- Gechi Qeshlaq Hajj Mohammadlu
- Coordinates: 39°12′53″N 47°31′47″E﻿ / ﻿39.21472°N 47.52972°E
- Country: Iran
- Province: Ardabil
- County: Ungut
- District: Darrehrud
- Rural District: Darrehrud-e Shomali

Population (2016)
- • Total: 34
- Time zone: UTC+3:30 (IRST)

= Gechi Qeshlaq Hajj Mohammadlu =

Village in Ardabil province, Iran

Gechi Qeshlaq Hajj Mohammadlu (گچي قشلاق حاج محمدلو) (Note: Also romanized as Gechī Qeshlāq Ḩājj Moḩammadlū) is a village in Darrehrud-e Shomali Rural District of Darrehrud District in Ungut County, Ardabil province, Iran.

==Demographics==
===Population===
At the time of the 2006 National Census, the village's population was 50 in 10 households, when it was in Angut-e Gharbi Rural District of Ungut District (Note: Renamed the Central District of Ungut County) in Germi County. (Note: Formerly Moghan County) The following census in 2011 counted 43 people in nine households.
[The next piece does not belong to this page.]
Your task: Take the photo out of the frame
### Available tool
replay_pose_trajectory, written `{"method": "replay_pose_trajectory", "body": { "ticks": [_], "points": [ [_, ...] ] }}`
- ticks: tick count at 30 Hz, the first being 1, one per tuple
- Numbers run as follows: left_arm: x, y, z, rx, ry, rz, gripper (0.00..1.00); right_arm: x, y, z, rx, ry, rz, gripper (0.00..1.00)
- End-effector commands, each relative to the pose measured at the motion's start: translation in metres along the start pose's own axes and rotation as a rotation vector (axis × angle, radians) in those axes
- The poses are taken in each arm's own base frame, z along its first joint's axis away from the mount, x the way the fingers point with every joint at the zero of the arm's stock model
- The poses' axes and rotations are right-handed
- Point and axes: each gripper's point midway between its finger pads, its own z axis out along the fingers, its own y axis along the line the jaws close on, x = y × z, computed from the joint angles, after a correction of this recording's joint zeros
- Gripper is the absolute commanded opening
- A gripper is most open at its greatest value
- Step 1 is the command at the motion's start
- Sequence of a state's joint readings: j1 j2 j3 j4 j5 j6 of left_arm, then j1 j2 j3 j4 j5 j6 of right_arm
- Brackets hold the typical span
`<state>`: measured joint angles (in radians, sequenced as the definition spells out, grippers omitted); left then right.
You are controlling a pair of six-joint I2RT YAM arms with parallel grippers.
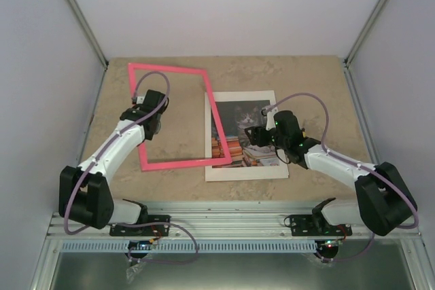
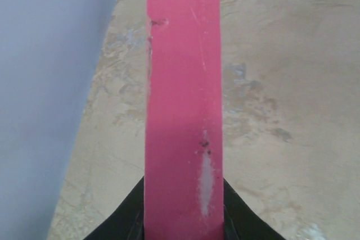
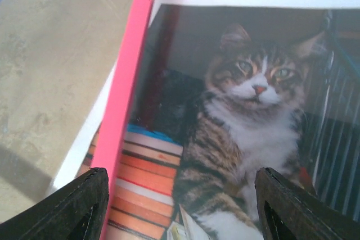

The 2016 census measured the population of the village as 34 people in 10 households.

In 2020, the district was separated from the county in the establishment of Ungut County and renamed the Central District. Gechi Qeshlaq Hajj Mohammadlu was transferred to Darrehrud-e Shomali Rural District created in the new Darrehrud District.